In this issue of Environmental Sciences Europe, Dr. Charles Benbrook presents a paper entitled “How did the US EPA and IARC reach diametrically opposed conclusions on the genotoxicity of glyphosate-based herbicides?” [1]. The manuscript contributes to the ongoing debate between scientists from academia, businesses and regulatory agencies on the genotoxicity (or lack thereof) of glyphosate and glyphosate-based herbicides (GBHs) and their potential to cause, or contribute to, human cancer. While the US EPA evaluates glyphosate as “not likely to be carcinogenic to humans”, the International Agency for Research on Cancer (IARC) considers glyphosate and GBHs as “probably carcinogenic to humans (Group 2A).” To elucidate the data basis underlying these assessments and to tease out the reasons why the two organizations reached different conclusions, Dr. Benbrook provides a comprehensive review of the underlying studies, the different weights given to them by the US EPA and IARC and analyses the conclusions drawn.

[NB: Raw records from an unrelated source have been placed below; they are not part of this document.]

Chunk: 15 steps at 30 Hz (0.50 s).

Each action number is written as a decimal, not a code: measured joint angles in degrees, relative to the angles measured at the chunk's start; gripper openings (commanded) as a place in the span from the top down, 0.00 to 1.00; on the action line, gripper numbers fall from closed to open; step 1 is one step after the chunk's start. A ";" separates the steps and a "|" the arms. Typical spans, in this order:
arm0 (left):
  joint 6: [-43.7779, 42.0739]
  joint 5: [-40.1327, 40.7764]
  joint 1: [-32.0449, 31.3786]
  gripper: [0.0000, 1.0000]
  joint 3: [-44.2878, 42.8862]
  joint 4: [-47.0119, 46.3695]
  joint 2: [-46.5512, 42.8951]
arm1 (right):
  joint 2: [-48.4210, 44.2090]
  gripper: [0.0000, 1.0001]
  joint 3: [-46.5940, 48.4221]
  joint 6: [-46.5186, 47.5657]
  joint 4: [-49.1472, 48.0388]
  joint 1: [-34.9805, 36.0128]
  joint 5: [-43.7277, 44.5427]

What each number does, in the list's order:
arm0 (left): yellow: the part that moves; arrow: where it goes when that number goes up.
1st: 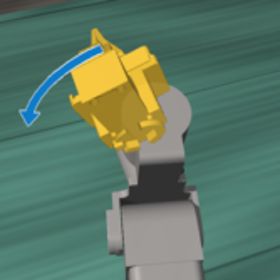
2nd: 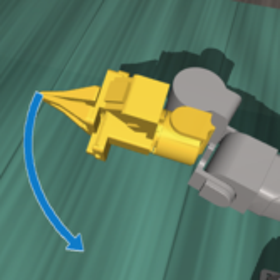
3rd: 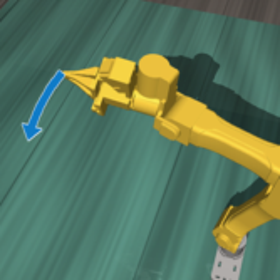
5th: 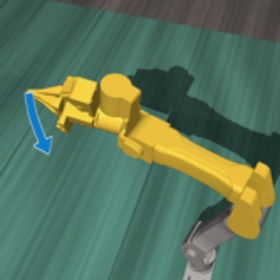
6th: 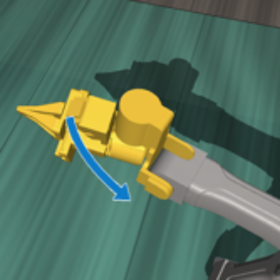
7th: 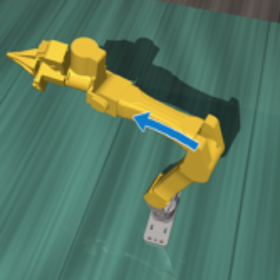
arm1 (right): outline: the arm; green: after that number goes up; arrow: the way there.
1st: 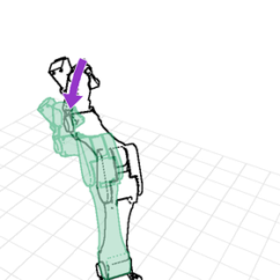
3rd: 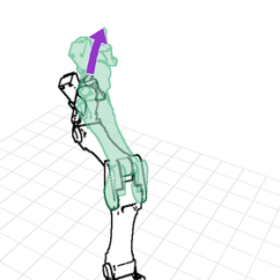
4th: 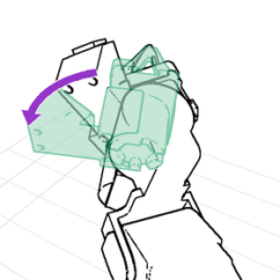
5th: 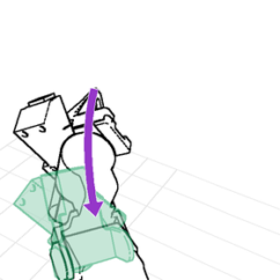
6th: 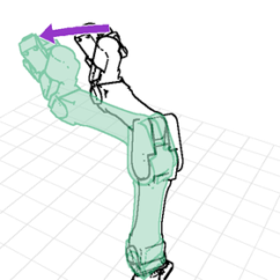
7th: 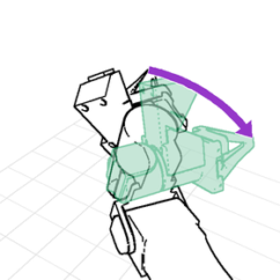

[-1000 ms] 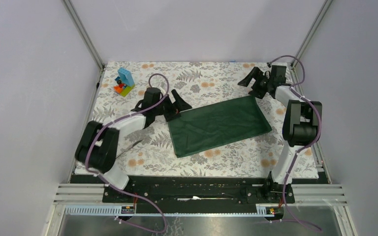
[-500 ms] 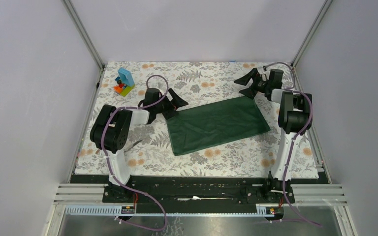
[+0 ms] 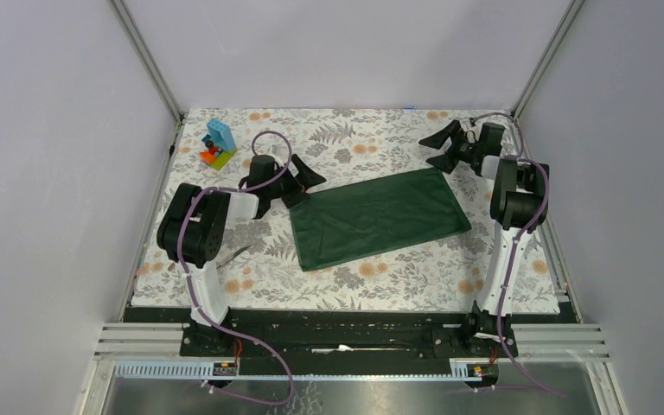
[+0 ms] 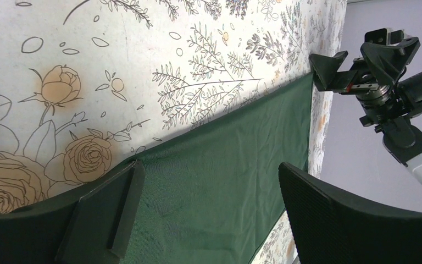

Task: Fold the napkin into a case and place the utensils inside
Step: Smooth out the rectangle-folded napkin at the center of the board.

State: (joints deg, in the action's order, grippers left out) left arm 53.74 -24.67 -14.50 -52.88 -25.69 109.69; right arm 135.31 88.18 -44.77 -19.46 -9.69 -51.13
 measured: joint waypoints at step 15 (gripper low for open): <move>-1.84 -6.78 1.20 0.01 -6.36 13.22 -4.76 | -11.61 0.00 -2.21 6.60 14.95 -2.01 4.57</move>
State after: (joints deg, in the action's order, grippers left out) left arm 51.90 -31.44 -13.30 -59.24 -12.47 104.92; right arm 123.70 85.97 -38.17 -4.51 -11.70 -46.57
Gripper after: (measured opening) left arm 0.987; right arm 0.994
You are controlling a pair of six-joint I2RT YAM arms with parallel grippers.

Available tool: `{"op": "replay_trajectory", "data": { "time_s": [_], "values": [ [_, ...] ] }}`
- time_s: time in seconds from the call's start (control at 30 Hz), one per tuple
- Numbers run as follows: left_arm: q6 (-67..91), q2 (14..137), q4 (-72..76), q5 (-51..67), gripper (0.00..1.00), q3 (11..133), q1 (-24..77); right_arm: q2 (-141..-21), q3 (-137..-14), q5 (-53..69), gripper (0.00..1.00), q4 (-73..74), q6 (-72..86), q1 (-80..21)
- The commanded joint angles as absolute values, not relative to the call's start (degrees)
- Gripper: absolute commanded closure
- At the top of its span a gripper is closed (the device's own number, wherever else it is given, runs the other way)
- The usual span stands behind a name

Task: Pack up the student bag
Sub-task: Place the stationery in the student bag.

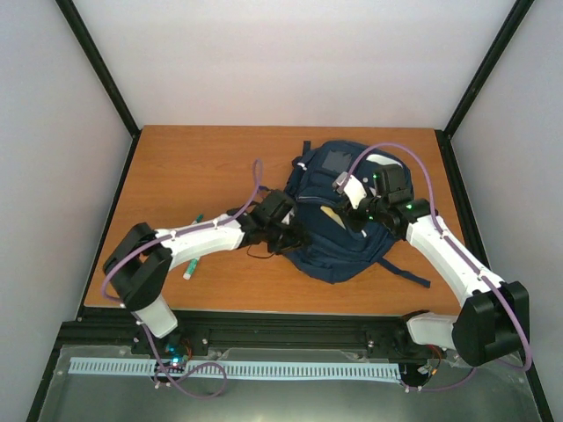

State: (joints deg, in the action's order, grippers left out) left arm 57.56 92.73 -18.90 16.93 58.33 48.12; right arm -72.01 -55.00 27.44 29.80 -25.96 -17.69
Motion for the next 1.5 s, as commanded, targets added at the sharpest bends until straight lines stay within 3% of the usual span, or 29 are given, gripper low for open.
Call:
{"op": "replay_trajectory", "data": {
  "time_s": [0.0, 0.2, 0.3, 0.43, 0.7, 0.97, 1.1, 1.47],
  "values": [
    [55.99, 97.73, -15.71, 16.22, 0.49, 69.82, 48.37, -72.4, -55.21, 25.09, 0.96, 28.43, -27.37, -17.41],
    [57.49, 106.13, -14.93, 16.46, 0.47, 80.0, 47.54, -73.98, -57.84, 25.32, 0.9, 32.11, -27.94, -17.48],
    [59.13, 107.87, -12.4, 16.68, 0.45, 81.53, 47.18, -74.52, -58.31, 24.15, 0.81, 33.9, -28.4, -17.49],
    [60.59, 109.16, -10.37, 18.02, 0.45, 82.35, 47.15, -73.0, -56.39, 18.73, 0.6, 33.05, -28.13, -17.45],
    [61.33, 110.5, -10.28, 18.26, 0.44, 81.72, 47.02, -70.71, -53.43, 13.22, 0.45, 32.34, -31.3, -17.49],
    [63.51, 107.92, -7.06, 17.24, 0.44, 77.08, 46.93, -70.31, -49.96, 10.83, 0.41, 31.02, -38.71, -17.67],
    [64.55, 106.89, -5.66, 17.72, 0.44, 75.1, 46.93, -70.93, -48.56, 7.91, 0.32, 28.92, -39.88, -19.13],
    [64.71, 107.53, -5.8, 17.86, 0.44, 75.28, 46.93, -72.54, -45.69, -2.62, 0.36, 18.17, -41.22, -21.58]
  ]
}}
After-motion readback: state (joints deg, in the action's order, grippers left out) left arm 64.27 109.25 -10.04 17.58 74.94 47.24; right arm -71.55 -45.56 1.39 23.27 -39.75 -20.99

The discussion on the (non)carcinogenicity of glyphosate and GBHs has, unfortunately, become a toxic issue in itself. Because of that and because Dr. Benbrook’s paper might have clear implications for the debate, Environmental Science Europe decided to go beyond the normal review process. Usually, 2–4 reviews are sufficient to allow the editor to take an informed decision on the acceptance/rejection of a manuscript and to suggest improvements, if needed. However, this time, Environmental Sciences Europe asked for 10 anonymous reviews, which were provided by a group of renowned experts in genotoxicity and the risk assessment of pesticides in general and glyphosate in particular. The overall verdict was very positive: one reviewer suggested acceptance of the initial manuscript without further changes, six reviewers asked for minor modifications, and two reviewers requested major changes. Only one reviewer rejected the manuscript, but commented that the manuscript, after major changes and resubmission, would have the potential to move the discussion forward. On the basis of these reviews, Dr. Benbrook did a comprehensive and convincing revision of the manuscript, which you can now find published in Environmental Sciences Europe.

We are convinced that the article provides new insights on why different conclusions regarding the carcinogenicity of glyphosate and GBHs were reached by the US EPA and IARC. It is an important contribution to the discussion on the genotoxicity of GBHs. As one reviewer put it: “The article transparently lays out not just that the EPA and IARC came to different conclusions about the genotoxicity of glyphosate-based herbicides, but how this result occurred and its impact on the overall conclusions about its carcinogenicity. The analyses contained in this article and accompanying text enhances the understanding of the state of the science of the potential carcinogenicity of glyphosate-based herbicides and gaps in understanding that future studies may help to resolve. As such, it is an important contribution to the literature”.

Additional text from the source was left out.